A variety of trees grow in rice fields in Champasak Province, southern Laos. Fruit trees, including this species, are common in fields.
This species provides fruit and medicine.
The Boro of Assam relish the mild sour leaves of this plant and combine it with fish or meat to make curries.
Amongst people who are known by the external designation of Loi in the Thoubal district of Manipur, northeast India, the plant is used in their traditional ethnomedicine to treat diabetes.

In the Cooch Behar district of West Bengal, northeast India, the ripe fruit of the wild plant are eaten by children.

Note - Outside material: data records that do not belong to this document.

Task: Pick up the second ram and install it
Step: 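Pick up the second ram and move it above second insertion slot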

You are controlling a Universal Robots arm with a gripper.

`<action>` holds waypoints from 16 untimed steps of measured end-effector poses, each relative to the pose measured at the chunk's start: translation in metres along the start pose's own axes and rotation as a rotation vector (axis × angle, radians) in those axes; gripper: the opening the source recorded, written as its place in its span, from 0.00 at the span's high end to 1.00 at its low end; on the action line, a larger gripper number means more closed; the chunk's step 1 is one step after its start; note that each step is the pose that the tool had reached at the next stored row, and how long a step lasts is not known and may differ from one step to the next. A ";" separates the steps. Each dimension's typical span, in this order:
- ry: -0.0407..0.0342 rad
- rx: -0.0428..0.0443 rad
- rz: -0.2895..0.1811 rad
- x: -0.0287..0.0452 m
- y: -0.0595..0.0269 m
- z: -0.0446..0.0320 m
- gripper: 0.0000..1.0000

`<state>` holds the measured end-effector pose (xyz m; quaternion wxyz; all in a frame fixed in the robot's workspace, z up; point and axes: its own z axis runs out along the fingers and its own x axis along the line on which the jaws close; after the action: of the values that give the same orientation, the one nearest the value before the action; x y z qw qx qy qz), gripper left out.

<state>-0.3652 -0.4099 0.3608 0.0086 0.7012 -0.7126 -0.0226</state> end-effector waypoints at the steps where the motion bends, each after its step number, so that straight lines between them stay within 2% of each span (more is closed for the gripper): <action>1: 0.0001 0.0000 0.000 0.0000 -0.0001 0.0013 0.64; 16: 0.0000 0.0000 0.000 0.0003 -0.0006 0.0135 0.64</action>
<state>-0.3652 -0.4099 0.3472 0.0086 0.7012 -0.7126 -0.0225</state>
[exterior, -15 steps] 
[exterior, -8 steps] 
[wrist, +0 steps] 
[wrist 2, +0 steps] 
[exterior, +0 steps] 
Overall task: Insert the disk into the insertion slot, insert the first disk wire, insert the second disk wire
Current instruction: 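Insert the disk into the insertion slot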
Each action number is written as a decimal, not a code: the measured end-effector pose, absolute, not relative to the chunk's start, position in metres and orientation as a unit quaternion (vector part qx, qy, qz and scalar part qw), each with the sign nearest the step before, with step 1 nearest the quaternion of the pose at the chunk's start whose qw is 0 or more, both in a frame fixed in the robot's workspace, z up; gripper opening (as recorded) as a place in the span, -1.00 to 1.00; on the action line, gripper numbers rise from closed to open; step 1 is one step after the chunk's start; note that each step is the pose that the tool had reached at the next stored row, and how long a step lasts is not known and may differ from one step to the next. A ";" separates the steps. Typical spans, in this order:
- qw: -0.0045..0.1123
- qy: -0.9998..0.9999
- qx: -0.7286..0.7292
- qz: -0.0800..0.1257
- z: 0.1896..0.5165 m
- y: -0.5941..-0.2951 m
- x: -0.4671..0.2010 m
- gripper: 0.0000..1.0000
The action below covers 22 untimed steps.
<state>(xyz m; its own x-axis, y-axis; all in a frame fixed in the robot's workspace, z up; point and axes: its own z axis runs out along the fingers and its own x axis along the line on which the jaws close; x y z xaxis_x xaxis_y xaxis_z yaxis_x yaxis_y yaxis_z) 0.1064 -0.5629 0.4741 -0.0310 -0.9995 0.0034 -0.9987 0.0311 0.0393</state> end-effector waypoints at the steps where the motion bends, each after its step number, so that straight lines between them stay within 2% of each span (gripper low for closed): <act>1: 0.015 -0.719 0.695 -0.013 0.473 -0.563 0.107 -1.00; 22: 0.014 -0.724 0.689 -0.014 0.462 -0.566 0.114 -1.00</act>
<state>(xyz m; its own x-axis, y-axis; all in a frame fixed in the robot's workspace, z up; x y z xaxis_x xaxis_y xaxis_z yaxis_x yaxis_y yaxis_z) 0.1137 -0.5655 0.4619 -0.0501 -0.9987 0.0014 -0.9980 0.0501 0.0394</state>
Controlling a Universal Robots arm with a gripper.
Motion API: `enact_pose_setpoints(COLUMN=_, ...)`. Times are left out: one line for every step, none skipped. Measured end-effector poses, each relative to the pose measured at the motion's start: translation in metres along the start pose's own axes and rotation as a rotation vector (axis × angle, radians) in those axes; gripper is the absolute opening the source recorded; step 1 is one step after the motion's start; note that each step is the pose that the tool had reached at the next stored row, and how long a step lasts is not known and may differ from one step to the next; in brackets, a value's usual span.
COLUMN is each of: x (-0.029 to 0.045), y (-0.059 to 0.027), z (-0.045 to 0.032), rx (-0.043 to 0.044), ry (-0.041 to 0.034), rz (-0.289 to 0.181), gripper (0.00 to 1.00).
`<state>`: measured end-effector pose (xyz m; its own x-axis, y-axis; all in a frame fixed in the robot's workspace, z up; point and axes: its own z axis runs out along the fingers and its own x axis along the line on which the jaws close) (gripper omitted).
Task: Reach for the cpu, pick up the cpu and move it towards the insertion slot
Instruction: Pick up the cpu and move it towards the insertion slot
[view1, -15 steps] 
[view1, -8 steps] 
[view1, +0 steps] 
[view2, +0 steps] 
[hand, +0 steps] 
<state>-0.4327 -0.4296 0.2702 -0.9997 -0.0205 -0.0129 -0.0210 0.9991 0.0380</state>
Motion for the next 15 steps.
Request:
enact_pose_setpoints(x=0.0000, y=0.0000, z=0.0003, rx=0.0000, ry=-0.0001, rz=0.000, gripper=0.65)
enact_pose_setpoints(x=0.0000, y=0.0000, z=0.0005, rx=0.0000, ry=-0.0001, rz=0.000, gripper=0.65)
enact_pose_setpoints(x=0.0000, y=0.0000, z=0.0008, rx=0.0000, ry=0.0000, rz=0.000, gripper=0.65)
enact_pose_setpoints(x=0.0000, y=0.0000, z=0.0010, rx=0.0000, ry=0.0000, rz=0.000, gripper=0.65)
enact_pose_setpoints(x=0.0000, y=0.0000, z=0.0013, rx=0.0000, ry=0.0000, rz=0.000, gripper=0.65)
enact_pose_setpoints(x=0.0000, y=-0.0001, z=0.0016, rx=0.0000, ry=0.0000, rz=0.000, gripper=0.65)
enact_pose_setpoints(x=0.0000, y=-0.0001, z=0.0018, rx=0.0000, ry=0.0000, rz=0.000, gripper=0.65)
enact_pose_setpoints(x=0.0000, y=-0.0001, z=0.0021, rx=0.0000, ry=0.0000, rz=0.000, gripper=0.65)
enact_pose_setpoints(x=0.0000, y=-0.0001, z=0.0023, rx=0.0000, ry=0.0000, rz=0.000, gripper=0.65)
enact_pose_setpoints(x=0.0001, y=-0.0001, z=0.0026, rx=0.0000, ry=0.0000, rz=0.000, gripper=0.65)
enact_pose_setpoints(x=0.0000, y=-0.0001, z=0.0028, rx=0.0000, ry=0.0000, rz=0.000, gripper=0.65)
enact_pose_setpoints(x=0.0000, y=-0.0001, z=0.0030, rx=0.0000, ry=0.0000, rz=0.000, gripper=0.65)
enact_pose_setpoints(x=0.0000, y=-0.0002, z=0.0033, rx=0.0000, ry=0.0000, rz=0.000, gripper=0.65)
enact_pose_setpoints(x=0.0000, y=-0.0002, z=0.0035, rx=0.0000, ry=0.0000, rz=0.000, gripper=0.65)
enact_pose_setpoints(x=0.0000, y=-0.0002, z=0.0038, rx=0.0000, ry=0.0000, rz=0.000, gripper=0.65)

The young tender leaves of the plant are gathered by "Tribal" and other rural people of Odisha, south India, to be eaten as vegetables, as are a large range of other wild plants.
They are fried if oil is available, otherwise boiled with salt, and then served as a side-item with rice.

The ripe fruit are eaten by the Tharu people living in Dudhwa National Park, Uttar Pradesh, northwest India (on the Nepal border).

The plant is cited as an agricultural species in Nepal.

==History==
The species was named in 1788 by the Swiss chemist, botanist and entomologist Anders Jahan Retzius (1742–1821). He influenced a number of scientists in both his family and students. The description of the taxa was published in his work Observationes Botanicae.